By this I mean that corpuscles seem to have mutated, or perhaps fused with letters of the alphabet in word units. There was plenty of evidence of detritus from macrophages and T-Cell lymphocytes, suggesting that at some stage the body had launched an immuno-response assault on these character interlopers. But the density of the undigested words prompts a conclusion that such inroads could not be stemmed. Had the words had their own antigen DNA that locked with that on the surface of the blood cells? This does not seem to be the case from the evidence of microbiological analysis.

Therefore the words seem to not have reproduced themselves by parasiting the cell machinery. Rather they coated the cellular walls like graffiti and hitched a lift. One can almost conjure up the image of words riding their cell mounts and colliding with rivals like dodgem cars. There are plenty of unusually deformed blood cells, indented from impact, distended under the mass of their linguistic cargo. We are still unclear as to the origin of these word units. Clearly their mobility mitigates against a legible transparency of text, which if we could isolate the source material we might adduce the origin and the means of entry into the body.

However, on examination of the brain, we are afforded further tantalising insight. The brain was wholly swaddled by layer upon layer of these same word subunits. Now we can only surmise that this was the generative source of the lexigraphical units. That is they had no external existence, neither bacterial nor viral, but emanated from within the corporeality itself.
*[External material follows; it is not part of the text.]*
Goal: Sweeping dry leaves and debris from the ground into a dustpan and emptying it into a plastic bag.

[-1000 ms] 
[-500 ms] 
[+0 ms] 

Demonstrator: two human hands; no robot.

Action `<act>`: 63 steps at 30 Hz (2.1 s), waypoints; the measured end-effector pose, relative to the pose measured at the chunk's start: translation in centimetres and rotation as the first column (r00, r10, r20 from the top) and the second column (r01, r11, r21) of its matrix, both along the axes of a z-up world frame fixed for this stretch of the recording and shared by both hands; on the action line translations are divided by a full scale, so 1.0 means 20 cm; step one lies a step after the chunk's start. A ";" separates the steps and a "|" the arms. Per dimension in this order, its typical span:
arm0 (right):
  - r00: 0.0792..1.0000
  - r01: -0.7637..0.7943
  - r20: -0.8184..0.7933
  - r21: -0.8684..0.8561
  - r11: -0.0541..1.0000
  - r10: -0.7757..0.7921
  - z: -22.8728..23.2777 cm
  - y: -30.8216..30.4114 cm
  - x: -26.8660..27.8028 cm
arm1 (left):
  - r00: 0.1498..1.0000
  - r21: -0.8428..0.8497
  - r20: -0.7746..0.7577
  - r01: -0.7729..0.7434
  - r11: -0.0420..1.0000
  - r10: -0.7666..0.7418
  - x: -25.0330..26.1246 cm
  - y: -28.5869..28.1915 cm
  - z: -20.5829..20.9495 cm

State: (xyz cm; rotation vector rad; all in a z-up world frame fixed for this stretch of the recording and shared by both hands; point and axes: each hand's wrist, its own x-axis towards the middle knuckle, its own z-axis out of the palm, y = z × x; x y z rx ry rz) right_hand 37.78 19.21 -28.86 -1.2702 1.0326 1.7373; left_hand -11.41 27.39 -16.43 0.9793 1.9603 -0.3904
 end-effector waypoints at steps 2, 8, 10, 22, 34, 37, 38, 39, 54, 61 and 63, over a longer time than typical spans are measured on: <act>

I have taken (semi-)professional soundings from online writing communities and believe myself to be some way along the track of unravelling this mystery. I postulate that the corpse is that of an unpublished writer. Suffering from a tumescence of unexpressed, unaired words. Not in the sense that they had not been set down and committed to paper, but that the paper (or computer hard drive) upon which they were preserved, was not being shared with a wider reading audience. Therefore to all intents and purposes, the writer's voice remained unheard. (To my mind there is a linguistic nonsense of a writer committing words to paper in order to have his voice 'heard', increasing the likelihood of tumescence; of the unexpressed self manifesting in a cancer of some sort, though this remains speculation since there was no evidence of metastasis anywhere within the body, save for the non-carcinogenic words themselves).

From my discussions with writers, it seems to be a most common condition, if one that is usually benign. All writers pursuing their goal of being published, of having their words drawn off into print, usually 'inhabit' their novel, to the extent that the words continually course through their veins, since they must be able to locate and recall any single word or phrase from any place in the text. In order that it might require editing, akin to any of our own myriad of surgical procedures in the wards on the floors above my head. Only our doctors do not perform their procedures on the advice of other patients in the ward, unlike the curious brotherhood of writers.

One wit suggested that the mort may have literalised the process, possessing such an ego as to lick the words (to wit, licking itself in order to reabsorb them into his own pneuma). My correspondent further enlightened me that writers are disposed to expectorate these furballs of worded experience, thereby accounting for the periodic outbursts of venting their animus upon other authors on writing forums. In fact the wag offered up his pet theory that such venesection might lie behind the prevalence of the vampire novel, as stricken writers desperately phlebotomise one another, not through malevolent hostility, but rather a sympathetic, mutual remedial act. Like chimpanzees who pick parasites from one another. The theory goes that in time, if the blood is not descaled from the ascendency of their word distemper, then they will succumb to a toxic septicemia and only be able to emit despairingly poisonous words once critical mass has been attained. Then they are beyond cure, since no words that they can commit to paper could ever offer up any humanity.

Of course all this is wholly unsubstantiated by any of the pathological evidence. I humbly offer this paper up as an indicator of a possible new medical syndrome. One that we might wish to pursue with grants for further study. For now, I label it "Blocked Writers Disorder". Whether it is a complaint or an infirmity is just one of the parameters to be established. It certainly seems to have become more acute and prevalent since the onset of online communities opening up the practice to more people, most of whom have not built up a natural immunity.

1 comment:

Agnieszkas Shoes said...

May I congratulate you for your exquisite and somewhat worrying use of the phrase fibre-glass flannel.